Juliusz Sompolski
2010-Nov-23 07:21 UTC
[LLVMdev] Unrolling an arithmetic expression inside a loop
Hello, I've been redirected from cfe-dev, as code optimizations in clang are done in llvm layer. I'm investigating how optimized code clang generates, and have come across such an example: I have two procedures: void exec0(const int *X, const int *Y, int *res, const int N) { int t1[N],t2[N],t3[N],t4[N],t5[N],t6[N]; for(int i = 0; i < N; i++) { t1[i] = X[i]+Y[i]; // X+Y t2[i] = t1[i]*Y[i]; // XY + Y2 t3[i] = X[i]*Y[i]; // XY t4[i] = Y[i]*Y[i]; // Y2 t5[i] = t3[i]+t4[i]; // XY + Y2 t6[i] = t2[i]-t5[i]; // 0 res[i] = t6[i] + t3[i]; // XY } } vs void exec1(const int *X, const int *Y, int *res, const int N) { for(int i = 0; i < N; i++) { int t1,t2,t3,t4,t5,t6; t1 = X[i]+Y[i]; // X+Y t2 = t1*Y[i]; // XY + Y2 t3 = X[i]*Y[i]; // XY t4 = Y[i]*Y[i]; // Y2 t5 = t3+t4; // XY + Y2 t6 = t2-t5; // 0 res[i] = t6 + t3; // XY } } where I perform some arithmetic operations on a vector.

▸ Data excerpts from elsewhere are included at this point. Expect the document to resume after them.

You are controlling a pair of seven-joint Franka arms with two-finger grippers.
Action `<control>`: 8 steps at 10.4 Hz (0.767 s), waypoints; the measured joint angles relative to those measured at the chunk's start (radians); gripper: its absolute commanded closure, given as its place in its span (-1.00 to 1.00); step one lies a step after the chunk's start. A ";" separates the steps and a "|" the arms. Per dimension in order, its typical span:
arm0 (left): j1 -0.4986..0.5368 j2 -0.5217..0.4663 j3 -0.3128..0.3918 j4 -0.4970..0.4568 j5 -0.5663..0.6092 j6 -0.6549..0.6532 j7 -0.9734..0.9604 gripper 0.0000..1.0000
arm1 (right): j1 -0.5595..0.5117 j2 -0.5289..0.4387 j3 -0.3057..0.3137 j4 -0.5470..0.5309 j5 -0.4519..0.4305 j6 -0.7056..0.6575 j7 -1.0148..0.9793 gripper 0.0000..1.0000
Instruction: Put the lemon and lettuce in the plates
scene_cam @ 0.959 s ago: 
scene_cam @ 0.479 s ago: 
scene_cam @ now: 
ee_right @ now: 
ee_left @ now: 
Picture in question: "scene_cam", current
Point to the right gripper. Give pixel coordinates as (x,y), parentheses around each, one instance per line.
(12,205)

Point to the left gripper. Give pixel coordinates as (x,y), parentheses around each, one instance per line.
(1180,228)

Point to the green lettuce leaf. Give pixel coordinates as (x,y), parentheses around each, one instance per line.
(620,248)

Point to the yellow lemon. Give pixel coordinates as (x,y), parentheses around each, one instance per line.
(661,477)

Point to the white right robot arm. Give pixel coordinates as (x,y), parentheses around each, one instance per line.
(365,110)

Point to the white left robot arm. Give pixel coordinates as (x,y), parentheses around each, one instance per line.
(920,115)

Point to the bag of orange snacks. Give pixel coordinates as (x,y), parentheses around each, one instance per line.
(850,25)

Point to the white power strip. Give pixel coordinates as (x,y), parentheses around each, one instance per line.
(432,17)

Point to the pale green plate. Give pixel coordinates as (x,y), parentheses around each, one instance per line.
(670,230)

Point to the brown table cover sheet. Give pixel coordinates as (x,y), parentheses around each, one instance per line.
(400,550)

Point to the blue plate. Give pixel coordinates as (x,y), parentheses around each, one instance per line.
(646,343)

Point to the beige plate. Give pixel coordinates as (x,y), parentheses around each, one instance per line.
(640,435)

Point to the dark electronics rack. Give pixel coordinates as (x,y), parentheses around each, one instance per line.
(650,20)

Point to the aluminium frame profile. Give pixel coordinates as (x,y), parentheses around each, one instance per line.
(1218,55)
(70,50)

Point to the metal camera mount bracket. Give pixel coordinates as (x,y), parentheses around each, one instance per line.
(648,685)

The expression in written in an obfuscated way, but it actually boils down to just res = X*Y. In the first case I create tables to store temporaries, in the second case I have just temporary variables to store intermediate results. I compile with clang -S -emit-llvm -std=gnu99 -O3 clang version 2.9 (trunk 118238) Target: x86_64-unknown-linux-gnu Thread model: posix What I get from clang is: 1) In exec0 it recognizes that it doesn't need the tables and doesn't create them and also, it simplifies the expression, so that the generated code inside the loop is just a multiplication: %scevgep = getelementptr i32* %X, i64 %indvar %scevgep2 = getelementptr i32* %Y, i64 %indvar %scevgep9 = getelementptr i32* %res, i64 %indvar %3 = load i32* %scevgep, align 4, !tbaa !0 %4 = load i32* %scevgep2, align 4, !tbaa !0 %5 = mul nsw i32 %4, %3 store i32 %5, i32* %scevgep9, align 4, !tbaa !0 2) In exec1 however it fails to recognize that the temporary variables are not reused anywhere and fails to simplify the arithmetic expression, producing: %scevgep = getelementptr i32* %X, i64 %indvar %scevgep4 = getelementptr i32* %Y, i64 %indvar %scevgep5 = getelementptr i32* %res, i64 %indvar %3 = load i32* %scevgep, align 4, !tbaa !0 %4 = load i32* %scevgep4, align 4, !tbaa !0 %5 = add nsw i32 %4, %3 %6 = mul nsw i32 %5, %4 %7 = mul nsw i32 %4, %4 %8 = sub i32 %6, %7 store i32 %8, i32* %scevgep5, align 4, !tbaa !0 It is interesting, that I get better compilation output when inputting clang with worse input source (creating redundant temporary tables on stack). Cheers, Juliusz Sompolski
Duncan Sands
2010-Nov-23 08:50 UTC
[LLVMdev] Unrolling an arithmetic expression inside a loop
Hi Juliusz,> %5 = add nsw i32 %4, %3 > %6 = mul nsw i32 %5, %4 > %7 = mul nsw i32 %4, %4 > %8 = sub i32 %6, %7this looks like an instcombine deficiency (not realizing that %8 equals %3 * %4). Ciao, duncan.
Duncan Sands
2010-Nov-23 14:27 UTC
[LLVMdev] Unrolling an arithmetic expression inside a loop
Hi Juliusz,> 2) In exec1 however it fails to recognize that the temporary variables > are not reused anywhere and fails to simplify the arithmetic expression, > producing: > %scevgep = getelementptr i32* %X, i64 %indvar > %scevgep4 = getelementptr i32* %Y, i64 %indvar > %scevgep5 = getelementptr i32* %res, i64 %indvar > %3 = load i32* %scevgep, align 4, !tbaa !0 > %4 = load i32* %scevgep4, align 4, !tbaa !0 > %5 = add nsw i32 %4, %3 > %6 = mul nsw i32 %5, %4 > %7 = mul nsw i32 %4, %4 > %8 = sub i32 %6, %7 > store i32 %8, i32* %scevgep5, align 4, !tbaa !0 > > It is interesting, that I get better compilation output when inputting > clang with worse input source (creating redundant temporary tables on > stack).this is now fixed in the development branch of LLVM. Ciao, Duncan.